Thixotropic structural build-up study for 3D concrete printing

Abstract

The novel development of 3D Concrete Printing (3DCP) technologies offers extraordinary advantages over conventional Building and Construction (B&C) practices. Its various benefits include an increase in architectural design flexibility, reduction of work-place safety hazards, elimination of unsustainable formworks and more. Yet despite the benefits, real-time 3DCP processes will demand a precise control over rheological/thixotropic structural build-up properties of the material at hand.
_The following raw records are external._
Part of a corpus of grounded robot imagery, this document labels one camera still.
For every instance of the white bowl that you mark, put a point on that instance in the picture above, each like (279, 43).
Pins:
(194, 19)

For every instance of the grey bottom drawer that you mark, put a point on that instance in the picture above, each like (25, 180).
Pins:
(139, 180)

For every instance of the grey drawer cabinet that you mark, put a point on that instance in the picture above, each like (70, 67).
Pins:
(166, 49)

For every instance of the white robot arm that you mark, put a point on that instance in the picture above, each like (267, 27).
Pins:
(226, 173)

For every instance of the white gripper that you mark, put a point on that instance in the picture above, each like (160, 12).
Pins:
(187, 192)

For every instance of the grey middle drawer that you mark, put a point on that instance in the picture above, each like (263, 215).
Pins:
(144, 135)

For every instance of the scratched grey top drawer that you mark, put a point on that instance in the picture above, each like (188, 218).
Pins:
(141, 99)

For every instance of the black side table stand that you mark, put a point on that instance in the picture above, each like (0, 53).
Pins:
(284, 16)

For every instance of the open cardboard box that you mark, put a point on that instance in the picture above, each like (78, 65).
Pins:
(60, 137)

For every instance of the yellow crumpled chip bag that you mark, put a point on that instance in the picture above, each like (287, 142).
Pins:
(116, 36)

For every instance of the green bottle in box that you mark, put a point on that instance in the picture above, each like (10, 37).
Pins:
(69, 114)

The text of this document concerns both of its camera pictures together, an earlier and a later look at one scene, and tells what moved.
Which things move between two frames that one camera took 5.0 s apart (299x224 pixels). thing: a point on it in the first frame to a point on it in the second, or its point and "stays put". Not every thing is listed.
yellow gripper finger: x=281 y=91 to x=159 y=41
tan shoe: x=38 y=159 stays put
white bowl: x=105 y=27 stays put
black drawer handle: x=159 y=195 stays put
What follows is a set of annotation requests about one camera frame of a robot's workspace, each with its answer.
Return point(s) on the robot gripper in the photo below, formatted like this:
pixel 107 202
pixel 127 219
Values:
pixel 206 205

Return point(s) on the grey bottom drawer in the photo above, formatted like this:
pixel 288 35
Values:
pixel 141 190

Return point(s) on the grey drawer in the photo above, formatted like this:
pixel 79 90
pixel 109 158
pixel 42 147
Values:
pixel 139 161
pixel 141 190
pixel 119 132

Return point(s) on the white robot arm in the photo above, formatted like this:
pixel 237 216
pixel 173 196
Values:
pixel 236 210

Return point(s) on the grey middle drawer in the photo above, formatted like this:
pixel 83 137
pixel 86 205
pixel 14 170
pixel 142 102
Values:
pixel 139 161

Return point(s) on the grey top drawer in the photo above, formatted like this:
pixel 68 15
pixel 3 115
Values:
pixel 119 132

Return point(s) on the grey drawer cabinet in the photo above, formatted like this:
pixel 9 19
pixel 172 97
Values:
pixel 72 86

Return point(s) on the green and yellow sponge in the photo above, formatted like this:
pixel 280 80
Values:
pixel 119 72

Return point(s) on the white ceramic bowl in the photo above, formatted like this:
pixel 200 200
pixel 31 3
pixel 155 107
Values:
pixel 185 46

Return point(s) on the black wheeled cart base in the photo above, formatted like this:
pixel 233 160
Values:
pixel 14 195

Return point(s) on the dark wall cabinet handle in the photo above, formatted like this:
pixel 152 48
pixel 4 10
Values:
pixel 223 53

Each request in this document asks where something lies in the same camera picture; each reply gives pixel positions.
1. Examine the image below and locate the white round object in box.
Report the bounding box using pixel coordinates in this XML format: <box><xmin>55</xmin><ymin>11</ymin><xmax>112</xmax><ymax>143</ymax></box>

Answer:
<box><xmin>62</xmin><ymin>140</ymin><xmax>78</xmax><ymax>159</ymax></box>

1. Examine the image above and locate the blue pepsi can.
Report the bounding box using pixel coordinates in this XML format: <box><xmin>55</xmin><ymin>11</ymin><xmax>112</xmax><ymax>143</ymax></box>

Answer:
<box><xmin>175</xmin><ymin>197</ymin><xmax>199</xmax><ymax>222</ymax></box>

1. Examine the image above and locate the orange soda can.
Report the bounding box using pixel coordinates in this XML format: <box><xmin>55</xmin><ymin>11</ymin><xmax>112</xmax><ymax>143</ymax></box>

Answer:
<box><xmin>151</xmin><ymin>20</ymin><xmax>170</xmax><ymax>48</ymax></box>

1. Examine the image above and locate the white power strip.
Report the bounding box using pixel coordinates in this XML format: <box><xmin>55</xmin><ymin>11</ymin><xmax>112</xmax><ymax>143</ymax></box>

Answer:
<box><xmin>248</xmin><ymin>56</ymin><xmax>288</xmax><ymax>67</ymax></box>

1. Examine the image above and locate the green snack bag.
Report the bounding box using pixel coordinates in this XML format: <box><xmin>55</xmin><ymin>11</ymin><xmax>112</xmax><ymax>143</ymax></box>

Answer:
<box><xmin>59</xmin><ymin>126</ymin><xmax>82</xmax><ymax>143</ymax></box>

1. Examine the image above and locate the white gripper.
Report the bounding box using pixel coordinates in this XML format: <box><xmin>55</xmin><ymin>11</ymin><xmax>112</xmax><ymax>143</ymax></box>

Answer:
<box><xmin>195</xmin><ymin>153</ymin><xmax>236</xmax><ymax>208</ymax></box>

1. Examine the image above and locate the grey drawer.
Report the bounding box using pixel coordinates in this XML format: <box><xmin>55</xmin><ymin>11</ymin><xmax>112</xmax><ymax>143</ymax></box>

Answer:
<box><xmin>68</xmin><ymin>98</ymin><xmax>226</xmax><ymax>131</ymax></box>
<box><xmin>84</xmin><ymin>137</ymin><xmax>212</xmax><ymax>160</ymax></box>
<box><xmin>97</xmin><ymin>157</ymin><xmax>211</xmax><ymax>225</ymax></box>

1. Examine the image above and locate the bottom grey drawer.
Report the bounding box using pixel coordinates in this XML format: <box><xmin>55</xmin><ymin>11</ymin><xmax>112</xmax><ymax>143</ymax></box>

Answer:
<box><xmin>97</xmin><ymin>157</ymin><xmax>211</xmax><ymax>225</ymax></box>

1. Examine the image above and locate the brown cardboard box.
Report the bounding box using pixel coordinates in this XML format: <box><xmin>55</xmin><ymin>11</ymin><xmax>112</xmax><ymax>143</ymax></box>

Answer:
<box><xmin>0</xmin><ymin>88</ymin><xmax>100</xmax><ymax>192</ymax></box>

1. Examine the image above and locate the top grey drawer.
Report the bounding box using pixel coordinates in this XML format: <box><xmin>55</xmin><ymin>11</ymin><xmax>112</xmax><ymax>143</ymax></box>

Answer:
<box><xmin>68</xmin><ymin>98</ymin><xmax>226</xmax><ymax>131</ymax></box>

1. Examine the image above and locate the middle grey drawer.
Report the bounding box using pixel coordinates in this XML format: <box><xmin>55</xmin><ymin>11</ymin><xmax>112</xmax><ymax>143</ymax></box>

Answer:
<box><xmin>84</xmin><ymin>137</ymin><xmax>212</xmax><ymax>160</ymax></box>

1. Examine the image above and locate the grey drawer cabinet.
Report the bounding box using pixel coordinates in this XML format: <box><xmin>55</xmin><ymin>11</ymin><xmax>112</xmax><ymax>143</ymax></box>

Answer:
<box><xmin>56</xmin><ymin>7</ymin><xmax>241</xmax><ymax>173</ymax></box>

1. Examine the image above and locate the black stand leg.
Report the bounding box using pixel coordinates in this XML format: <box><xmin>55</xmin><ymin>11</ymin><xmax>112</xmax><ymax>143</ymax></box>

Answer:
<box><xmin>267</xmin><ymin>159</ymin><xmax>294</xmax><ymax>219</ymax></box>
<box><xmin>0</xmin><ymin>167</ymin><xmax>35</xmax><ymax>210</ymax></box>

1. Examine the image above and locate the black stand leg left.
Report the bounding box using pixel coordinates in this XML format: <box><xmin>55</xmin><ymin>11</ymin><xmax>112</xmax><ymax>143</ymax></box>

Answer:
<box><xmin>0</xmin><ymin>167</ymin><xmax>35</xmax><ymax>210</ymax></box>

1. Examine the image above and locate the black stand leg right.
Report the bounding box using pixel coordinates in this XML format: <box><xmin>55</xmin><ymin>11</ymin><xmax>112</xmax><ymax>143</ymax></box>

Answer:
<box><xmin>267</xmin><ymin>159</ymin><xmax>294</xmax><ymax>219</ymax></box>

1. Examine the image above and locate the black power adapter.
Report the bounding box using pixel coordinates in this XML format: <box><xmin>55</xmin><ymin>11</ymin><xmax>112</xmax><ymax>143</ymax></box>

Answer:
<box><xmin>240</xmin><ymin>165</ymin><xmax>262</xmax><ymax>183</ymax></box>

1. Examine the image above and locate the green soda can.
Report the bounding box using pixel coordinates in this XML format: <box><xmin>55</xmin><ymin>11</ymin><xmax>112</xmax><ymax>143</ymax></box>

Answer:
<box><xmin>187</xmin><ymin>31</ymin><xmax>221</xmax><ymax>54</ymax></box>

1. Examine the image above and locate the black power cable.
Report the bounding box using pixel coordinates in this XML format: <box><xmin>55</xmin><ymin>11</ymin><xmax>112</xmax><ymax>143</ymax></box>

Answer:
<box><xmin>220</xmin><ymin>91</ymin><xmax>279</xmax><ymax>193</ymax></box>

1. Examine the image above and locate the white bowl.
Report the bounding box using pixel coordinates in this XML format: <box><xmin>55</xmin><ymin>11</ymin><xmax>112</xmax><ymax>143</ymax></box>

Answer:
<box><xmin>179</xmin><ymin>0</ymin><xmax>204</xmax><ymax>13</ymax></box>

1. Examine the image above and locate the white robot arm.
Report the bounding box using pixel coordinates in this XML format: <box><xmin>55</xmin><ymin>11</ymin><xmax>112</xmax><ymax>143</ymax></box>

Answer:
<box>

This signifies a need for studies to be conducted, so as to provide critical insights on how different parameters (both printing and material) correlate with varying compositions of concrete admixture (e.g., accelerating agents and Superplasticizers). In this paper, innovative methods of material testing have been proposed, evaluated, and performed in an attempt to characterize deformative behavior and mechanical properties of freshly mixed cementitious mortar as a function of time. Contrary to the Bingham flow curve model [7], which characterizes visco-elasto-plastic fluids based on shear yield strength and plastic viscosity, this project aims to investigate vertical buildability rates of the concrete material via its compressive yield strength, so that relations can be identified for optimization of admixture selection. A series of compressive load tests have also been conducted to demonstrate the possibilities of simulation studies with 3DCP, which can potentially allow for early predictions of failure prior to large scale concrete printing.